Trend Micro Control Manager
App Vendor: Trend Micro Control Manager
Connector Category: Analytics & SIEM
Connector Version: 1.0.0
API Version: 7.0.0
About App
Trend Micro Control Manager™ is a central management console that manages Trend Micro products and services at the gateway, mail server, file server, and corporate desktop levels. In Orchestrate, the Control Manager Web-based management console provides a single monitoring point for managed products and services throughout the network.

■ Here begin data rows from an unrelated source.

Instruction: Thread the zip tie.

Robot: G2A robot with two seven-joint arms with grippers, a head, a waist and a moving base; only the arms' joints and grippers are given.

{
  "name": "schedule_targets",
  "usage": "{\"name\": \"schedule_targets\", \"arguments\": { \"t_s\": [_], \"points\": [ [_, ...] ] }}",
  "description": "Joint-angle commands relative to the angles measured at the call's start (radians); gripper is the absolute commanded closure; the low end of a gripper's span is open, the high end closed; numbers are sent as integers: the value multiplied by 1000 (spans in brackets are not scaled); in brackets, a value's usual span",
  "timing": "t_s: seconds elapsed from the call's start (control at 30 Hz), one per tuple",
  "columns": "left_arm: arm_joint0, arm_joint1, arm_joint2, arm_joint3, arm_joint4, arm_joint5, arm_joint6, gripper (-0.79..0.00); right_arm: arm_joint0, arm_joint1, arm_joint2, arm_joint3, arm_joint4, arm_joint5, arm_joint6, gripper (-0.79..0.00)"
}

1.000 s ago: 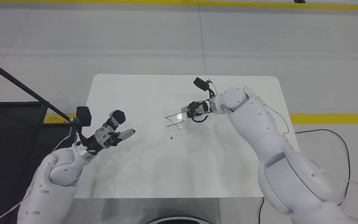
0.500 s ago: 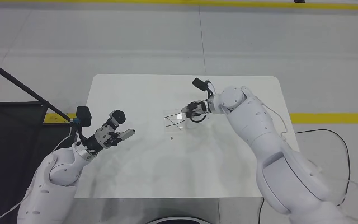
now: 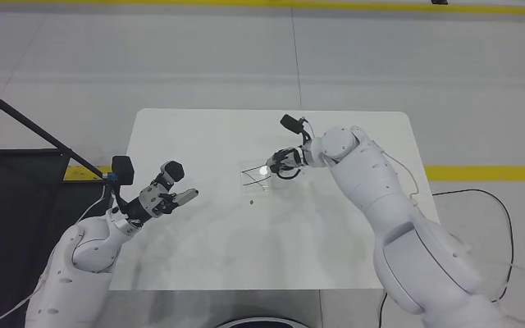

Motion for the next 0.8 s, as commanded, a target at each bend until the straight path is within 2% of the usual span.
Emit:
{"name": "schedule_targets", "arguments": {
  "t_s": [0.0, 0.27, 0.37, 0.77],
  "points": [
    [0, 0, 0, 0, 0, 0, 0, -785, 1, -1, 2, 2, -3, -2, 2, -120],
    [0, 0, 0, 0, 0, 0, 0, -785, 1, -5, 11, 4, -11, -5, 4, -55],
    [0, 0, 0, 0, 0, 0, 0, -785, 3, -5, 16, 7, -13, -9, 4, 0],
    [0, 0, 0, 0, 0, 0, 0, -785, 3, -2, 37, 13, -16, -31, 6, 0]
  ]
}}
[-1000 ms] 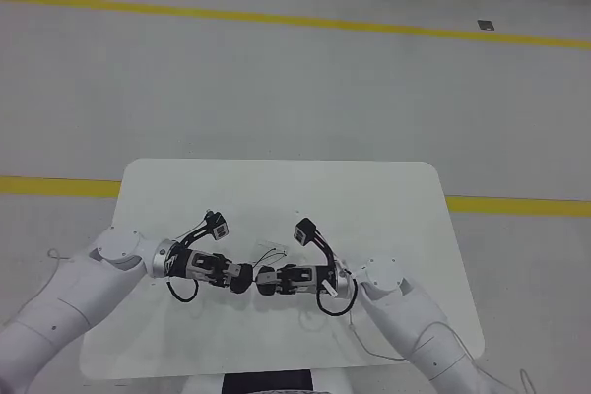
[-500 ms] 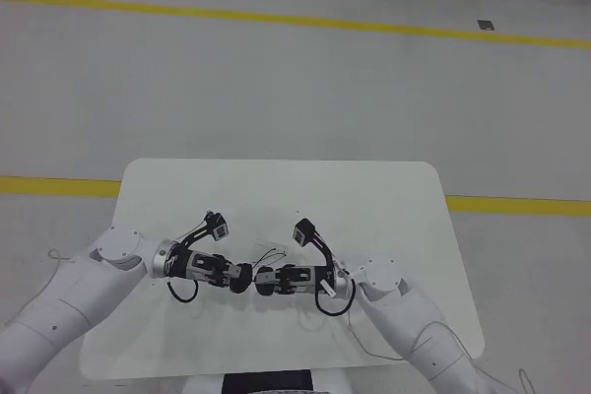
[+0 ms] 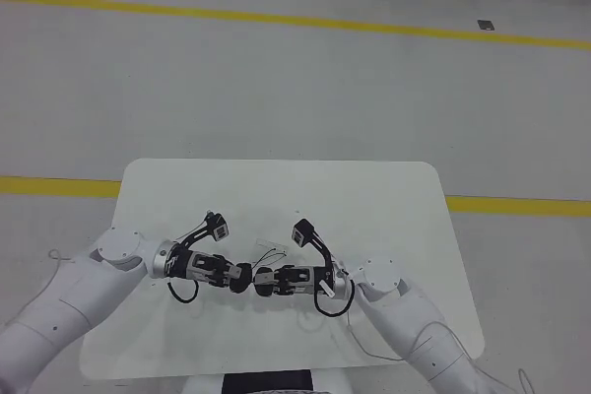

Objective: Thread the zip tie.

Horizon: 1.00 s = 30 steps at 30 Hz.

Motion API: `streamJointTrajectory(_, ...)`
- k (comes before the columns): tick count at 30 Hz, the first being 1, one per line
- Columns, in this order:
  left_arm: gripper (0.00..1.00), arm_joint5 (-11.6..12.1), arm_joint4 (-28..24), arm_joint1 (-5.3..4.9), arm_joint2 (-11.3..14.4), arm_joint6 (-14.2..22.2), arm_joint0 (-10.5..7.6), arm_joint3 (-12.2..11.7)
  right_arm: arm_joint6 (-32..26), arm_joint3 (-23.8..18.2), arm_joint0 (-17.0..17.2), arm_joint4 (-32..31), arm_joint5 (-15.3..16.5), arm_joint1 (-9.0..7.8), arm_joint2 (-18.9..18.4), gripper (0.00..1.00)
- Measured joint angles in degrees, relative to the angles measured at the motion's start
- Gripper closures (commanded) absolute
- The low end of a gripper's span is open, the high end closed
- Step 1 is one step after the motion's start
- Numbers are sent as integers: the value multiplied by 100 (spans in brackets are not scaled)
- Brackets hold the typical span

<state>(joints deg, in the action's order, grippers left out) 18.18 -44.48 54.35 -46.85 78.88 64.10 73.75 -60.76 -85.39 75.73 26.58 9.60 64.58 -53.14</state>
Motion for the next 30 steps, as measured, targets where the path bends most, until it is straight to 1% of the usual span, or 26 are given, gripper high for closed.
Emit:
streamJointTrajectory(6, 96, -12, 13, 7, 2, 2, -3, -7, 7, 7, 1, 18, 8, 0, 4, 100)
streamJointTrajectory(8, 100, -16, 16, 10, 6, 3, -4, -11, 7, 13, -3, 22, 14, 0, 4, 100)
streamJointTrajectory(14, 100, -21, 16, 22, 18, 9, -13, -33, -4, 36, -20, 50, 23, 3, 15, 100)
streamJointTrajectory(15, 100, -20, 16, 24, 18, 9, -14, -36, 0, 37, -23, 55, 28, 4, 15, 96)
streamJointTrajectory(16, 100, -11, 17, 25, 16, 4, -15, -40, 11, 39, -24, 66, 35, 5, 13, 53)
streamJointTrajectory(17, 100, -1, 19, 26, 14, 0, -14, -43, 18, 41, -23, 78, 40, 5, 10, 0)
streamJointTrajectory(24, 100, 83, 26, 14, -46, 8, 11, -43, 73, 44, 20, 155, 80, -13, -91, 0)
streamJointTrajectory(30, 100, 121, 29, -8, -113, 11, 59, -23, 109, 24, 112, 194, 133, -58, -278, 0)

The Trend Micro Control Manager app is configured with the Orchestrate application to perform the following actions:
Action Name | Description |
|---|---|
Add suspicious file object | This action adds a suspicious file object to the control manager user-defined suspicious object list. |
Isolate Product Agents | This action isolates product agents from the network by specifying the act value as "cmd_isolate_agent" in the HTTP request body. |
List Product Agents | This action retrieves a list of managed product agents. |
List Product Servers | This action lists the product servers. |
Configuration Parameters
The following configuration parameters are required for the Trend Micro Control Manager app to communicate with the Trend Micro Control Manager enterprise application. The parameters can be configured by creating instances in the app.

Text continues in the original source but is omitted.